2. The instant case, on its facts and equitable principles of law, is practically the same as that of Harrison v. Lovett, 198 Ga. 466 (1) (31 S. E. 2d, 799). There one Harrison, a resident *566 of Florida, through a resident attorney, sued Lovett, a resident of Decatur County, in the City Court of Bainbridge, to recover a money judgment on a reservation-of-title contract representing the balance due on the purchase-price of an automobile. While the action was pending, and after his bank account had been garnished, Lovett filed an equitable petition in Decatur Superior Court, alleging that before any payment was due on the title-reservation contract, Harrison illegally and forcibly repossessed the automobile, and Lovett had been damaged in the sum of $1147.54 by reason of Harrison's illegal taking of his automobile; and that he had also been damaged in named sums by reason of the foreclosure suit and the garnishment proceeding.

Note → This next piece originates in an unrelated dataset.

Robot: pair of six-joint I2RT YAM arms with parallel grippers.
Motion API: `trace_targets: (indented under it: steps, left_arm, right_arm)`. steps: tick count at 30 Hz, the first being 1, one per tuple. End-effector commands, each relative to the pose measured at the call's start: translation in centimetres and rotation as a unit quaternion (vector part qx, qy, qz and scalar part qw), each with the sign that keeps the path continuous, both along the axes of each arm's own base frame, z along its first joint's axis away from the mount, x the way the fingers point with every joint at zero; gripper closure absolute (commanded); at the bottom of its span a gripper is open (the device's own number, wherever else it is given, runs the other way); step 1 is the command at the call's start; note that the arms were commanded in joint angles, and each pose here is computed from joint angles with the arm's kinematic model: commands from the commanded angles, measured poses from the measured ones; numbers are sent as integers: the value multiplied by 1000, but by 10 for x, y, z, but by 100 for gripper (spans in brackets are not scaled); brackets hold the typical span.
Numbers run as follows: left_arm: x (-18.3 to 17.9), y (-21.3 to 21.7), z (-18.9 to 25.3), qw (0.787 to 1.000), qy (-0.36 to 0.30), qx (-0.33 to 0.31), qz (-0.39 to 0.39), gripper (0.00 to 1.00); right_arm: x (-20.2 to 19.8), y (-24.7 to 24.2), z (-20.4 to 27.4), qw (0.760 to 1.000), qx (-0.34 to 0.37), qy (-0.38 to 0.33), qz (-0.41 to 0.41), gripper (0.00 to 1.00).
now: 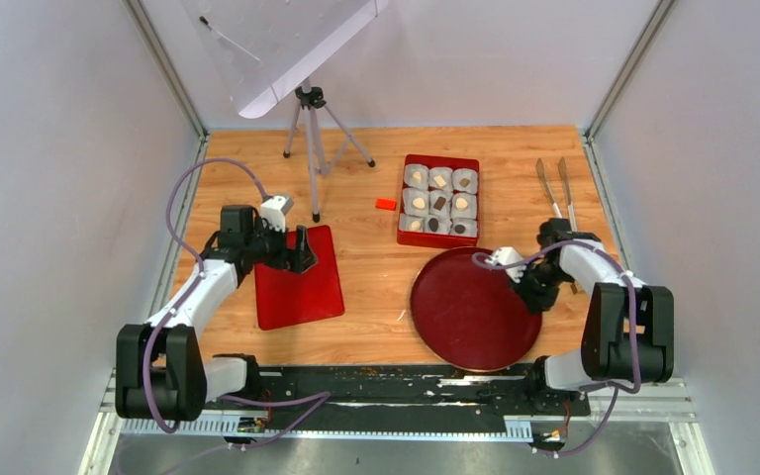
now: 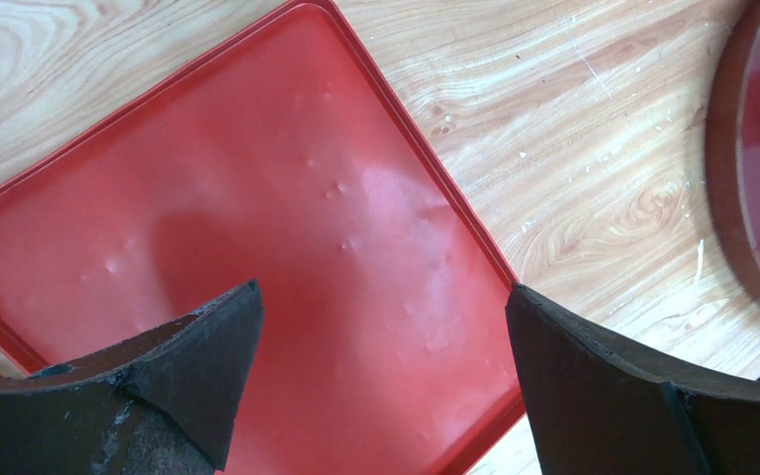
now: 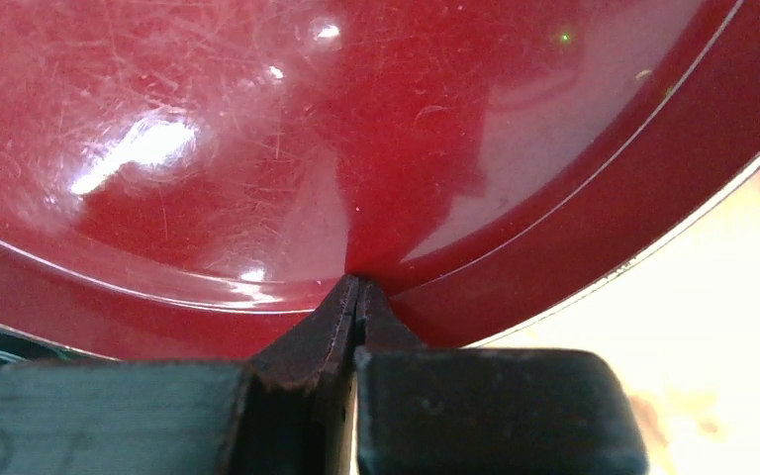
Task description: Pack the chocolate
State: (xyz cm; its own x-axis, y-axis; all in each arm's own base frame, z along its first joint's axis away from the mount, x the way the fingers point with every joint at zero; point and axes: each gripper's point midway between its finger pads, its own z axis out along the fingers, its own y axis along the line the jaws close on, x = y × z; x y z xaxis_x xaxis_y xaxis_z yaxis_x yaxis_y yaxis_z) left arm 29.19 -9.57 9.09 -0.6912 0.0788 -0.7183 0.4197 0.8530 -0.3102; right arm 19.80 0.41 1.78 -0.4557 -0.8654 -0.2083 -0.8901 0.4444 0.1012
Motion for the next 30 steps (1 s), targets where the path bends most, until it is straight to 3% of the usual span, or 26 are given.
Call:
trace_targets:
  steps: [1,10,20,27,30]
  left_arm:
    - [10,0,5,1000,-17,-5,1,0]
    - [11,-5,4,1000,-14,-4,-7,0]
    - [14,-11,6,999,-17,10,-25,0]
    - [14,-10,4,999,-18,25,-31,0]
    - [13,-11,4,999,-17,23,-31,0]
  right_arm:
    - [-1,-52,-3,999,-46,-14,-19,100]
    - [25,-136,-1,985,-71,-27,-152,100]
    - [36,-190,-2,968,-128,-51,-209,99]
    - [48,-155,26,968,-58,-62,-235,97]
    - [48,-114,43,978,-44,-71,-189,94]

Lovett alleged that he was not indebted to Harrison; and that, since the City Court of Bainbridge had no equitable jurisdiction, he could not prosecute his claim for damages in the city-court action, and was entitled to equitable relief. In sustaining the order of the trial court overruling Harrison's plea to the jurisdiction and his demurrer to the equitable petition, this court held: "Where a suit was filed by a resident of Florida against a citizen of this State in a city court of the county of his residence, and the party sued filed an equitable petition in the superior court of the same county, alleging equitable defenses and praying that the suit in the city court be enjoined and that he be granted equitable remedies, and where a rule nisi was issued by the superior court and served on the attorney of record for the plaintiff in the city-court suit, the superior court did not err in overruling a special plea to the jurisdiction based on the ground that service on the attorney was not service on his non-resident client."

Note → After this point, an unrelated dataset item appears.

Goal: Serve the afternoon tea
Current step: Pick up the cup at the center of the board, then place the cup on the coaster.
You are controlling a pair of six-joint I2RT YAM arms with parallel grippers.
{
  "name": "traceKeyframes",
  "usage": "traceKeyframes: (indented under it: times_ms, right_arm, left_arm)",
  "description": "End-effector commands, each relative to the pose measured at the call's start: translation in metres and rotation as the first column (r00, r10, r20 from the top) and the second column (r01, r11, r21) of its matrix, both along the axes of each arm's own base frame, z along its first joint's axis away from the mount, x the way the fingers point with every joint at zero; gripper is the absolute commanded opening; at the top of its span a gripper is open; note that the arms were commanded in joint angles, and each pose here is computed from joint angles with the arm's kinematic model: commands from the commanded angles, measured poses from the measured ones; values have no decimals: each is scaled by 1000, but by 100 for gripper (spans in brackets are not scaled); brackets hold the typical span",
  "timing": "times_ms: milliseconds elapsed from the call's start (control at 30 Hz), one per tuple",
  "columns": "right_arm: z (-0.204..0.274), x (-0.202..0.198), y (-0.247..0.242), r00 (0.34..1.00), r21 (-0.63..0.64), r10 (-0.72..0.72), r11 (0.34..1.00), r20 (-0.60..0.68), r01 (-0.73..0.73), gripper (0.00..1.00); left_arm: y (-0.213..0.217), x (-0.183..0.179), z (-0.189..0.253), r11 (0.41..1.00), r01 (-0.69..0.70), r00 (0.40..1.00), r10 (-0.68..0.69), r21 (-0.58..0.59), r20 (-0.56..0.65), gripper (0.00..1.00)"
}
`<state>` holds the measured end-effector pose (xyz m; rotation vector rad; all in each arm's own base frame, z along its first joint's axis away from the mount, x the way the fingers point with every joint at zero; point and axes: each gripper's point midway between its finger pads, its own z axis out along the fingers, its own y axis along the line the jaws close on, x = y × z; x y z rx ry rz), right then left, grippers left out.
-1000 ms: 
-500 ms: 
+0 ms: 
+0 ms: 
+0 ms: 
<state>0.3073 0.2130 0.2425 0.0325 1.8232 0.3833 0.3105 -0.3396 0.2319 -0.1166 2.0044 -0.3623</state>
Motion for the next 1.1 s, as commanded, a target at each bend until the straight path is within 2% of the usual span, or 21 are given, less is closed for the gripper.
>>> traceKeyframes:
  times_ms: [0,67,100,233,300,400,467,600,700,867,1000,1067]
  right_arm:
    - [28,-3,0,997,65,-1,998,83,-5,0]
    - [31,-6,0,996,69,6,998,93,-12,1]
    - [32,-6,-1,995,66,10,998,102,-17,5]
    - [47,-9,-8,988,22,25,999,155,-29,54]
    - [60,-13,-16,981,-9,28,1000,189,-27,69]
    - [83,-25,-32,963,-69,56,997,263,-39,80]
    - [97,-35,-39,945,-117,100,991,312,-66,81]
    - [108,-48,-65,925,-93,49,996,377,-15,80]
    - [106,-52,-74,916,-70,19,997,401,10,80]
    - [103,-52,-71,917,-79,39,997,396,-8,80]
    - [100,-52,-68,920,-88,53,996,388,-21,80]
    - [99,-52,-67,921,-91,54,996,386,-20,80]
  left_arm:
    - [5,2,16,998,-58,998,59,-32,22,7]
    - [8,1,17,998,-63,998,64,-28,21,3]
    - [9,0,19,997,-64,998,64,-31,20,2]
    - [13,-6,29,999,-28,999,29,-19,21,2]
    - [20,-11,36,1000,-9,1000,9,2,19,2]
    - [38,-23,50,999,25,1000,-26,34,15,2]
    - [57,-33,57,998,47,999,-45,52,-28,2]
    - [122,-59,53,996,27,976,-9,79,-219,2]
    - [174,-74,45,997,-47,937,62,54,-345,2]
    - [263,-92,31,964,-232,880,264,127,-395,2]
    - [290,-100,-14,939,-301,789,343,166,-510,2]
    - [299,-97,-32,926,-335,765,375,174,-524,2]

An examination of the facts alleged in the instant petition, which are set out in the statement, discloses that the rulings in Harrison v. Lovett, supra, control the case at bar. We have examined the cases relied on by the plaintiff in error Keith v. Hughey, 138 Ga. 769 (76 S. E. 91), Askew v. Bassett Furniture Co., 172 Ga. 700 (158 S. E. 577), Cone v. Davis, 179 Ga. 749 (177 S. E. 558), and Kinney v. Crow, 186 Ga. 851 (199 S. E. 198) and on their facts they are distinguishable from the instant case. The same may also be said of Lloyd v. Milner Motor Co., 184 Ga. 181 (190 S. E. 641).
*567 The trial judge, as against the ground urged, did not err in overruling the general demurrer of Commercial Credit Corporation to the petition.
Judgment affirmed. All the Justices concur.